Faute de stratégies, l’actuel locataire de l’hôtel de ville de Kinshasa est tombé dans le même piège que ses prédécesseurs. À chaque fois qu’il s’agit de la salubrité publique, le premier citoyen de la ville décrète une opération sans lendemain. L’une d’elles rarement observées est le curage des caniveaux sur les principales artères. Le cas le plus saillant reste l’avenue de la Libération ex 24 novembre sur l’axe compris entre le marché de Selembao et l’avenue Landu. L’artère principale qui permet aux habitants de Selembao et Bumbu de rallier le centre-ville présente un visage déplorable. Pire, les immondices venant des caniveaux curés sont abandonnées sur la chaussée non loin de ces mêmes caniveaux.
À chaque pluie, ces montagnes de déchets retrouvent leurs habitations traditionnelles.
À l’absence de la pluie, les usagers de l’avenue Libération sur le tronçon marché Selembao se voient obligés de cohabiter avec les immondices au grand dam de la santé. C’est bien ça l’image de Kinshasa la Belle prônée plusieurs autorités de la ville. Cette pratique décriée est vécue un peu partout dans la ville. Aucun endroit n’est épargné. Les carrefours à l’instar de Victoire, Rond-point Ngaba, Quartier 1, Mikondo et autres dansent sur la même cadence.
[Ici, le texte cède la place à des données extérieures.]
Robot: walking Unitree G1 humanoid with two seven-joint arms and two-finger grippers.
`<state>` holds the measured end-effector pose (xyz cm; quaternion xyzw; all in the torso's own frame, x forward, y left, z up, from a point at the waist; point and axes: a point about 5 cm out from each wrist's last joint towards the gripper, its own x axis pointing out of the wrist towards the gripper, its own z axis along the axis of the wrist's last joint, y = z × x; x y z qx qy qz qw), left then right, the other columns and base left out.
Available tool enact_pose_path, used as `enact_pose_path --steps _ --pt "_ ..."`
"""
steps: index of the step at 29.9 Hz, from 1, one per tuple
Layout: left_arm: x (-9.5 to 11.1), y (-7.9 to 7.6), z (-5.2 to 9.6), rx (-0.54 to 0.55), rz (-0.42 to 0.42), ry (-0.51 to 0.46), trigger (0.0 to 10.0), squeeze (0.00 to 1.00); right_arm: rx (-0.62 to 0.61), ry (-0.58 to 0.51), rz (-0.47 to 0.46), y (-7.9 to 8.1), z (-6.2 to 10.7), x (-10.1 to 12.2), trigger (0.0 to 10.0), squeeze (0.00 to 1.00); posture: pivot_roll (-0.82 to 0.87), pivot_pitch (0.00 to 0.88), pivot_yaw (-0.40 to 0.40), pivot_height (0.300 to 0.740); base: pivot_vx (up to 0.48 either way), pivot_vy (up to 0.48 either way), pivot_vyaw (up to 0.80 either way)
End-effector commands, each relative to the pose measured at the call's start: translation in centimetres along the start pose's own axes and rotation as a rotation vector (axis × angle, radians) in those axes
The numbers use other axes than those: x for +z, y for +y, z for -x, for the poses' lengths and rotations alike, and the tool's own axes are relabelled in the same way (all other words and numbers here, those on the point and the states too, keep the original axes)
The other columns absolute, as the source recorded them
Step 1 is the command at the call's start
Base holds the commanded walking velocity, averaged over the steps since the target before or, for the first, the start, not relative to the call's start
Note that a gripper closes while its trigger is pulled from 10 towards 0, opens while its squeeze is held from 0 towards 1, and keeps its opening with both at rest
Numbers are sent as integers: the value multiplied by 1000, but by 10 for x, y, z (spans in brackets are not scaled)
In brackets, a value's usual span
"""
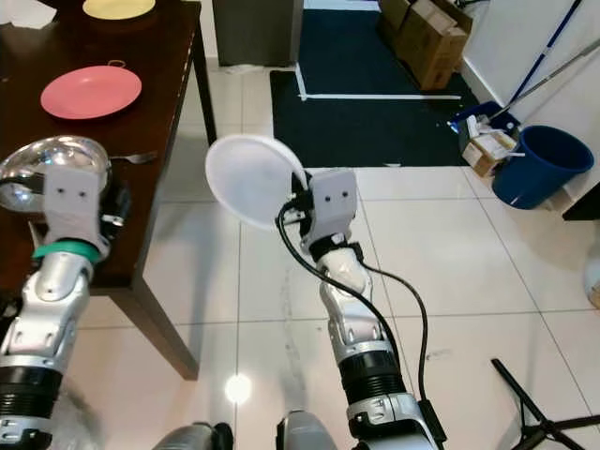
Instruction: Setting the table
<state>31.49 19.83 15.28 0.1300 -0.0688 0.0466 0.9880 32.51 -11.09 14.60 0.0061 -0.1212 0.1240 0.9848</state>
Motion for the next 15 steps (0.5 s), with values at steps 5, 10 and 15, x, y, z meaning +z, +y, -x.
enact_pose_path --steps 5,10,15 --pt "-4 -22 14 -109 30 29 10000 0 -79 58 -63 -11 10 -10 10000 0 -92 0 54 740 0 0 0" --pt "-6 -35 21 -162 53 42 10000 0 -120 86 -94 -18 16 -14 10000 0 -101 0 53 740 0 0 0" --pt "-5 -52 25 -229 76 46 10000 0 -136 109 -103 -22 22 -16 10000 0 -120 0 56 740 0 0 0"
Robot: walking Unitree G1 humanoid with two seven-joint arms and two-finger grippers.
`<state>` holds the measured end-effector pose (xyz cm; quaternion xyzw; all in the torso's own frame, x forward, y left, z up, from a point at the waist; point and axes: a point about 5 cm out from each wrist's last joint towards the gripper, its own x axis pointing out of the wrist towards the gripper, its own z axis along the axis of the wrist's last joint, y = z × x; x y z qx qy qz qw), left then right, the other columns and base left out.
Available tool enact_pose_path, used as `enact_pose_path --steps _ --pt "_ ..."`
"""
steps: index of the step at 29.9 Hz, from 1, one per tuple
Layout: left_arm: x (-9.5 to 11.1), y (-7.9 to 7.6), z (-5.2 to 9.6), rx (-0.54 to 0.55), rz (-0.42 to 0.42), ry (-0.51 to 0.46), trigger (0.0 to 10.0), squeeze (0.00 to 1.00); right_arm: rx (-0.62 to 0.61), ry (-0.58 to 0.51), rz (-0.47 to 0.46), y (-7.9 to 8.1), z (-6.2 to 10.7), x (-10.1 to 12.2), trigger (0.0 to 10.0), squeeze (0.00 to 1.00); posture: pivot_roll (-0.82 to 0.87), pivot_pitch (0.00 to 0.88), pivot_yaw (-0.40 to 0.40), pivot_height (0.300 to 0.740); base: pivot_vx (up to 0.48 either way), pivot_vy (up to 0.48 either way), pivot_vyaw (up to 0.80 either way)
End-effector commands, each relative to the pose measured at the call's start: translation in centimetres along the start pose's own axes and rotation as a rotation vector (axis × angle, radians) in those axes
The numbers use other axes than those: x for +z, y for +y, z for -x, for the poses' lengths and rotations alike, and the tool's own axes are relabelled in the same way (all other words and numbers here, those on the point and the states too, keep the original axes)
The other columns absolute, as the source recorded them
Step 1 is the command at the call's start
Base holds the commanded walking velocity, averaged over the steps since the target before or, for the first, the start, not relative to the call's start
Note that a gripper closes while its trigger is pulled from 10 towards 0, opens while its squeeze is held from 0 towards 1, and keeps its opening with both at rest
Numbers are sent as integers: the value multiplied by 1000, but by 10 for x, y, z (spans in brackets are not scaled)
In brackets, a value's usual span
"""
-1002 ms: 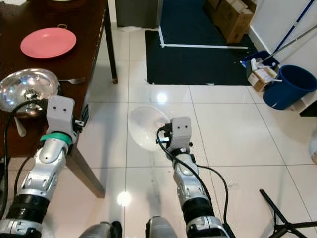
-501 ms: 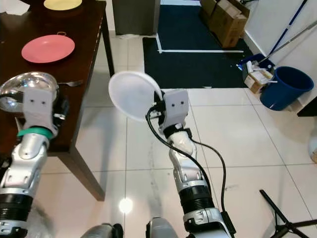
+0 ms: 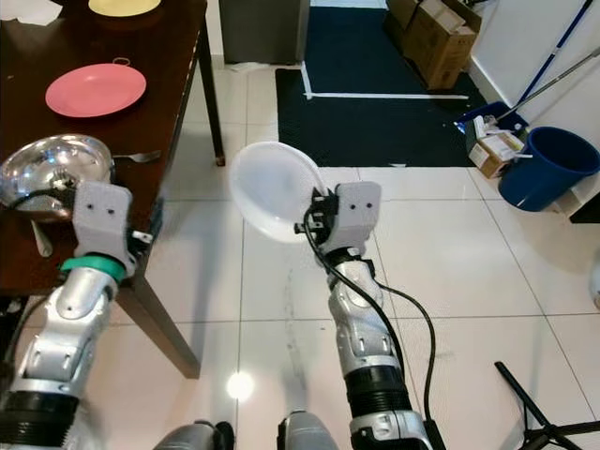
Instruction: Setting the table
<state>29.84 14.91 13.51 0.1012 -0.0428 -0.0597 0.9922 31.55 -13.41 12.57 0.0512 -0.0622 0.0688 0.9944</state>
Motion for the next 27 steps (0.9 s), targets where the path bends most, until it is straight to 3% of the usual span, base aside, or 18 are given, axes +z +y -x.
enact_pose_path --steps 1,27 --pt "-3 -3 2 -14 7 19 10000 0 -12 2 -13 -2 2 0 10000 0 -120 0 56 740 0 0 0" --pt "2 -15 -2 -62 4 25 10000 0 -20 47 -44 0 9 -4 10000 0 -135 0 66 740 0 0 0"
Pour plusieurs Kinois qui condamnent la gestion environnementale calamiteuse de la capitale, l’Assemblée provinciale doit être tenue responsable de la gangrène d’insalubrité vécue quotidiennement par les citadins et citadines de la ville de Kinshasa. Car selon eux, il y a complicité et complaisance au niveau de l’organe délibérant de Kinshasa dont le chef apparaît plus sur les réseaux sociaux en pasteur sapeur qu’en autorité publique, déplore les kinois. Godé Mpoyi président de l’Assemblée provinciale de Kinshasa, a failli à sa mission de contrôle de la gestion quotidienne de la capitale, relève un bon nombre des kinois. La sentence contre les autorités urbaines s’annonce sans pardon dans les jours à venir. « Gouverner, c’est prévoir », les autorités de la ville ont le devoir d’anticiper les événements.